Extracted records:
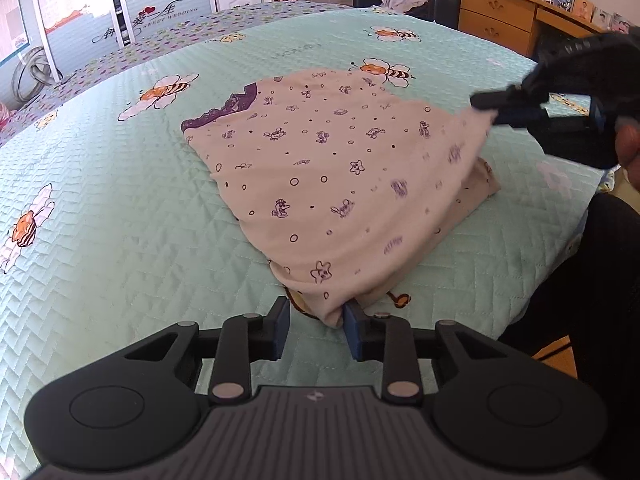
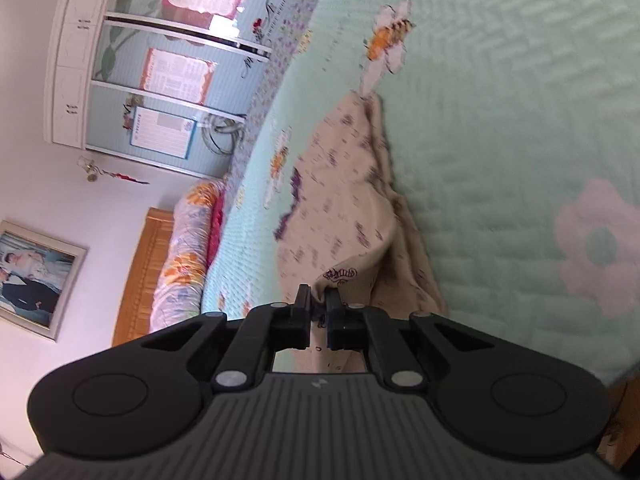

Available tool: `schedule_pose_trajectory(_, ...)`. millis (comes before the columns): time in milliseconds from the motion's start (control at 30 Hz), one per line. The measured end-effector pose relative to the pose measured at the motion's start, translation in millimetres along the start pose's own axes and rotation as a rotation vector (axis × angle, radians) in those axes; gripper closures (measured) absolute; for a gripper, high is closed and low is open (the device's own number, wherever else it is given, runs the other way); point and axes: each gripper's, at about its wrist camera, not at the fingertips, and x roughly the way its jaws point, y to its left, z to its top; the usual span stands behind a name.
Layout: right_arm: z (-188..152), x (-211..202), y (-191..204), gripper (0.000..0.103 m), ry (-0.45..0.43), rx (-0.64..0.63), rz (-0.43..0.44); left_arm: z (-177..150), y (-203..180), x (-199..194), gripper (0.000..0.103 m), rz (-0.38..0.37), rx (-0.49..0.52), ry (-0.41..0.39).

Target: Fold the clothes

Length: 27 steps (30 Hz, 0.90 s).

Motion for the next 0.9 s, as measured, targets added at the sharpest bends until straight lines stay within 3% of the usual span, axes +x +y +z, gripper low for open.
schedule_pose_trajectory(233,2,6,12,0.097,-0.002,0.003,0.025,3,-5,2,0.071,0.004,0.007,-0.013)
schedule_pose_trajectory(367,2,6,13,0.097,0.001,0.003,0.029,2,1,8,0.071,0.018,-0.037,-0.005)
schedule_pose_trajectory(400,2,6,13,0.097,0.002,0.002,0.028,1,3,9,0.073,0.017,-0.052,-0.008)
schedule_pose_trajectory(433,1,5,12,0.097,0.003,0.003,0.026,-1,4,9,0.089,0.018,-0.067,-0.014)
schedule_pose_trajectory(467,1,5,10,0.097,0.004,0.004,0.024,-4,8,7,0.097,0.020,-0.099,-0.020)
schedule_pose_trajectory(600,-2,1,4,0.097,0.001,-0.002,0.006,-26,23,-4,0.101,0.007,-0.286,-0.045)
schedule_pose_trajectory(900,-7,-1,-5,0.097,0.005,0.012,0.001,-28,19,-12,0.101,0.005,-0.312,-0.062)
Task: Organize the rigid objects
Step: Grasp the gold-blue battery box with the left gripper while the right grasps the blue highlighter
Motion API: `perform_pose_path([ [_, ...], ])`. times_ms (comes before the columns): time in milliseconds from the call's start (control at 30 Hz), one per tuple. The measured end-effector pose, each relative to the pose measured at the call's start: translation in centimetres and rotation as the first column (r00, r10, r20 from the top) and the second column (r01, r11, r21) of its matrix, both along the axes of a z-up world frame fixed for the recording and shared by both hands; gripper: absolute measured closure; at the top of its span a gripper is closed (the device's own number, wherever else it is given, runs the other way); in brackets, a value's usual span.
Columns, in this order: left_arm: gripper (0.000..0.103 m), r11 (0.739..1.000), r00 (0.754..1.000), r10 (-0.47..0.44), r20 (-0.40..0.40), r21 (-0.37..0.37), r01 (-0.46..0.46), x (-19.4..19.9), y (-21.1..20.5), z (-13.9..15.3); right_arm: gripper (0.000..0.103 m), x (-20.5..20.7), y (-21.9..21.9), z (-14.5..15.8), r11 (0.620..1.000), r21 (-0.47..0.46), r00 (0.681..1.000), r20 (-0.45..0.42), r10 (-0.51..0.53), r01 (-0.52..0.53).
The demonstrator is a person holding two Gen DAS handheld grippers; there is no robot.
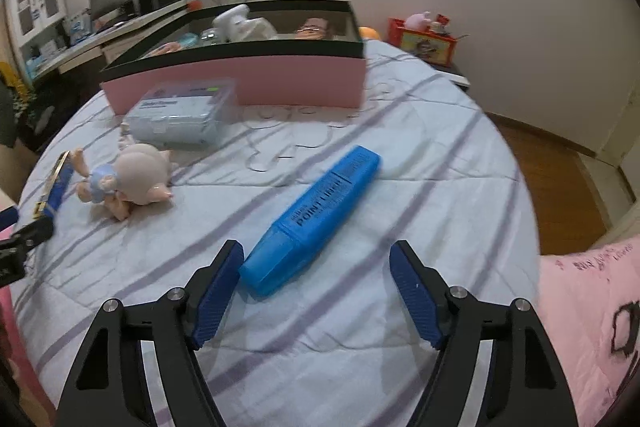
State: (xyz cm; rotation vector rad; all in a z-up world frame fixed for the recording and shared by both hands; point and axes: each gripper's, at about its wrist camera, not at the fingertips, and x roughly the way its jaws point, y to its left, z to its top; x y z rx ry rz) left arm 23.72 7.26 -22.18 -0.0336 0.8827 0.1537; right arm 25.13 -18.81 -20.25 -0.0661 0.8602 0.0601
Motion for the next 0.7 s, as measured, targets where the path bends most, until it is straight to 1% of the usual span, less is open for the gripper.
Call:
perform_pose_path([
  [67, 0.000, 1.000, 1.000, -0.020, 0.016, 0.000, 0.020, 0.6, -0.6, 0.1, 0.026, 0.4, 0.1, 0.0, 0.999, 0.044, 1.000, -0.001, 0.027, -0.027],
  [133, 0.000, 0.999, 0.999, -0.042, 0.014, -0.007, 0.042, 1.6, -1.1, -0.1, 0.026, 0.8, 0.4, -0.1, 0.999, 0.031, 0.999, 0.002, 0.033, -0.033],
  [167, 0.001, 0.999, 0.999, -0.043, -0.006, 0.007, 0.044, 2.2, -1.4, -0.5, 0.026, 1.3, 0.6, -0.3, 0.999, 0.027, 0.999, 0.006, 0.041, -0.041],
  [200, 0.002, 0.998, 0.999, -0.048, -0.008, 0.034, 0.048, 2.7, -1.7, -0.7, 0.026, 1.6, 0.7, -0.4, 0.999, 0.028, 0.999, -0.001, 0.044, -0.044],
  [233, 0.009, 0.998, 0.998, -0.055, 0.013, 0.041, 0.055, 2.8, -1.8, -0.6, 0.026, 2.0, 0.6, -0.7, 0.999, 0.026, 0.999, -0.009, 0.046, -0.046],
  [267, 0.018, 0.997, 0.997, -0.072, 0.014, 0.026, 0.071, 2.9, -1.8, -0.7, 0.028, 2.0, 0.4, -0.6, 0.998, 0.028, 0.999, -0.002, 0.050, -0.050],
  [300, 0.022, 0.996, 0.996, -0.092, 0.018, -0.001, 0.092, 2.9, -1.8, -0.5, 0.042, 2.0, 0.2, -0.5, 0.999, 0.017, 0.999, 0.004, 0.046, -0.046],
  [333, 0.035, 0.994, 0.994, -0.107, 0.025, -0.004, 0.107, 2.9, -1.8, -0.3, 0.048, 1.9, 0.0, -0.5, 0.999, 0.010, 0.999, 0.008, 0.046, -0.046],
  [367, 0.052, 0.992, 0.991, -0.128, 0.033, -0.003, 0.128, 2.8, -1.9, -0.2, 0.056, 1.9, -0.6, -0.5, 0.999, 0.024, 0.999, 0.013, 0.047, -0.047],
  [433, 0.066, 0.987, 0.987, -0.157, 0.041, -0.016, 0.158, 2.8, -2.2, 0.0, 0.065, 1.9, -1.6, -0.4, 0.997, 0.061, 0.999, 0.016, 0.042, -0.043],
  [467, 0.072, 0.986, 0.986, -0.163, 0.043, -0.012, 0.164, 2.7, -2.2, 0.0, 0.073, 1.8, -1.9, -0.4, 0.997, 0.066, 0.999, 0.017, 0.040, -0.041],
  [500, 0.076, 0.985, 0.984, -0.169, 0.049, -0.009, 0.170, 2.5, -2.3, 0.1, 0.075, 1.7, -2.1, -0.4, 0.997, 0.071, 0.999, 0.023, 0.038, -0.040],
  [533, 0.078, 0.984, 0.983, -0.180, 0.046, -0.007, 0.180, 2.4, -2.4, 0.1, 0.075, 1.6, -2.4, -0.4, 0.996, 0.083, 0.999, 0.028, 0.039, -0.041],
  [600, 0.079, 0.983, 0.982, -0.183, 0.053, -0.001, 0.184, 2.4, -2.5, 0.0, 0.075, 1.7, -2.6, -0.5, 0.995, 0.093, 0.999, 0.031, 0.041, -0.044],
  [700, 0.078, 0.983, 0.981, -0.186, 0.055, 0.002, 0.186, 2.7, -2.5, 0.0, 0.072, 2.4, -1.9, -0.5, 0.998, 0.044, 0.999, 0.038, 0.034, -0.036],
])
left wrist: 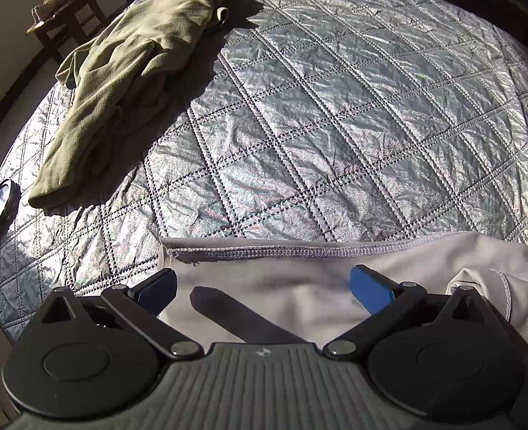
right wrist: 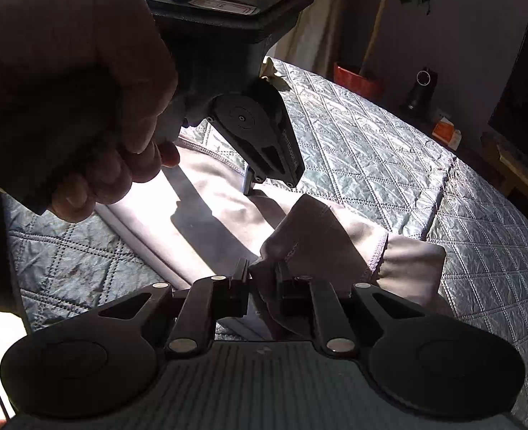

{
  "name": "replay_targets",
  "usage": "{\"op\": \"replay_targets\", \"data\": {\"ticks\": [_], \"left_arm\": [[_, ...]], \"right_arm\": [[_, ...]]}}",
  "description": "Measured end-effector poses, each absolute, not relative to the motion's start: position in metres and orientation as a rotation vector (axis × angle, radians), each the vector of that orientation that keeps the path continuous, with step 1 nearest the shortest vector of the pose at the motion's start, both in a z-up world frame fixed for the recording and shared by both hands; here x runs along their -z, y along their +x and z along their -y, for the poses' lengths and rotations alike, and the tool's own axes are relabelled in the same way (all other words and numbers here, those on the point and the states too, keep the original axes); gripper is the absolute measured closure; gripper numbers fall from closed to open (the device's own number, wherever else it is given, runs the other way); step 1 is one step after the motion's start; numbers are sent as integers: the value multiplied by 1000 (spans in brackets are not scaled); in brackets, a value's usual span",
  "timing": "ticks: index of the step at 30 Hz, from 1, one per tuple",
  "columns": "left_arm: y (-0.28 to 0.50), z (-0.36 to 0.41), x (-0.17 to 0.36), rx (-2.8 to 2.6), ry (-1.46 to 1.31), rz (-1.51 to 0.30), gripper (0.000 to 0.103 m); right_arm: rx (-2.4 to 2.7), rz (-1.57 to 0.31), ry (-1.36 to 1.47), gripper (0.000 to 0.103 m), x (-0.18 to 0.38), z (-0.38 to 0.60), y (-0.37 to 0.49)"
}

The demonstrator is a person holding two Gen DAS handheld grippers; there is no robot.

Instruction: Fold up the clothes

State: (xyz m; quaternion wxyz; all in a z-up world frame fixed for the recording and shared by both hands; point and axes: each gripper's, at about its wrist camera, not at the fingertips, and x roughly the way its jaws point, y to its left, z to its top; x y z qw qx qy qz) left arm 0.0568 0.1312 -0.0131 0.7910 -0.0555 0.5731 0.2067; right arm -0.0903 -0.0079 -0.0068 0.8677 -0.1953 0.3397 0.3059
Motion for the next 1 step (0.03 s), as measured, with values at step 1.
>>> {"op": "replay_targets", "data": {"ticks": [1], "left_arm": [[57,-132,13,-445,-120,-1234,0]], "right_arm": [[-641,-713,-401,85,9,8,-91]]}}
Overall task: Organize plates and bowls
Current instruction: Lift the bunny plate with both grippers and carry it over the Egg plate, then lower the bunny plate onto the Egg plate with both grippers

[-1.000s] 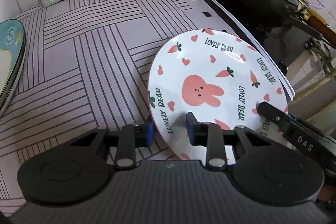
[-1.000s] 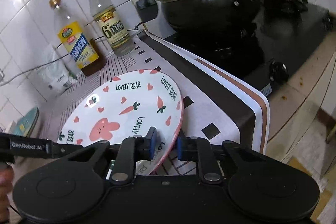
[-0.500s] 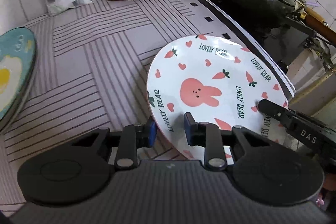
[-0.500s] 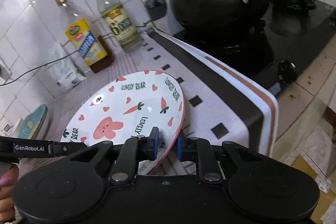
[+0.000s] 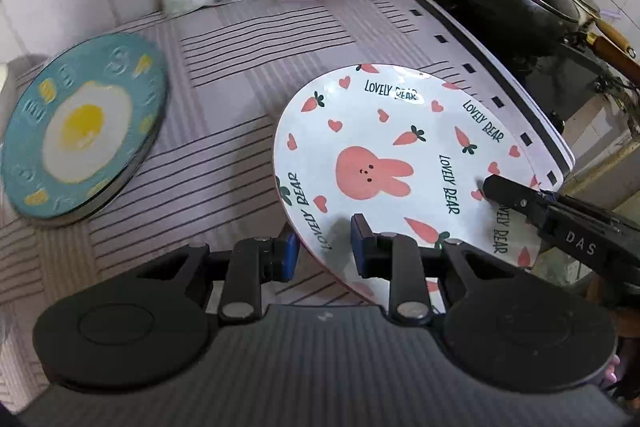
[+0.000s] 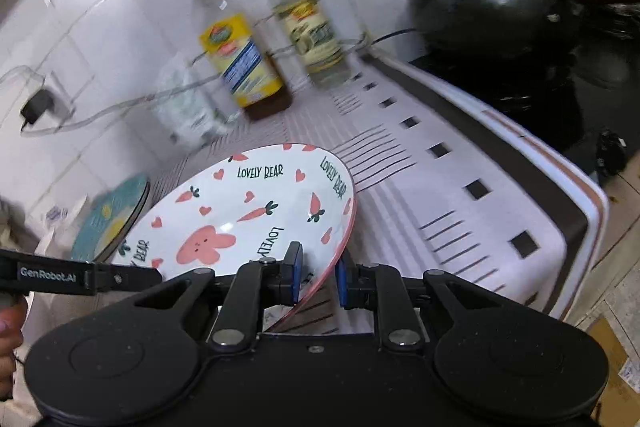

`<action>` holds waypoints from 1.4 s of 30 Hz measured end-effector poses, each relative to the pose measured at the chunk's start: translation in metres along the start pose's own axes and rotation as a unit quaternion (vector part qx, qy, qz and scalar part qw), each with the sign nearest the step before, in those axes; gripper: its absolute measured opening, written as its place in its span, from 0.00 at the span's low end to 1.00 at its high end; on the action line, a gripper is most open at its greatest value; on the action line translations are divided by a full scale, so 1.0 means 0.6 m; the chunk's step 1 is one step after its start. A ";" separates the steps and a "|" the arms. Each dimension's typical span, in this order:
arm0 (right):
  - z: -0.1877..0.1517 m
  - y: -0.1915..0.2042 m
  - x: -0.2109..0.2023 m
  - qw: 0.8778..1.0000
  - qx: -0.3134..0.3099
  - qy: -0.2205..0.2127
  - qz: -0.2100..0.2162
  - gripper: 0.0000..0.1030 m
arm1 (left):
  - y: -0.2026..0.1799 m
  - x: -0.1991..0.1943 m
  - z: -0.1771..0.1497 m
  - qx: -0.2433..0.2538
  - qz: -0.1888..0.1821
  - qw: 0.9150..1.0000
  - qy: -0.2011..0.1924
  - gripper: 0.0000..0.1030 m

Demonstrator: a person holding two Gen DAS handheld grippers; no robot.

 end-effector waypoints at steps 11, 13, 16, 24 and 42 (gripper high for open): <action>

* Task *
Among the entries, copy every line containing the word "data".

* Task output *
  "usage": "{\"op\": \"replay_targets\", \"data\": {\"ticks\": [_], \"left_arm\": [[_, ...]], \"right_arm\": [[_, ...]]}}",
>>> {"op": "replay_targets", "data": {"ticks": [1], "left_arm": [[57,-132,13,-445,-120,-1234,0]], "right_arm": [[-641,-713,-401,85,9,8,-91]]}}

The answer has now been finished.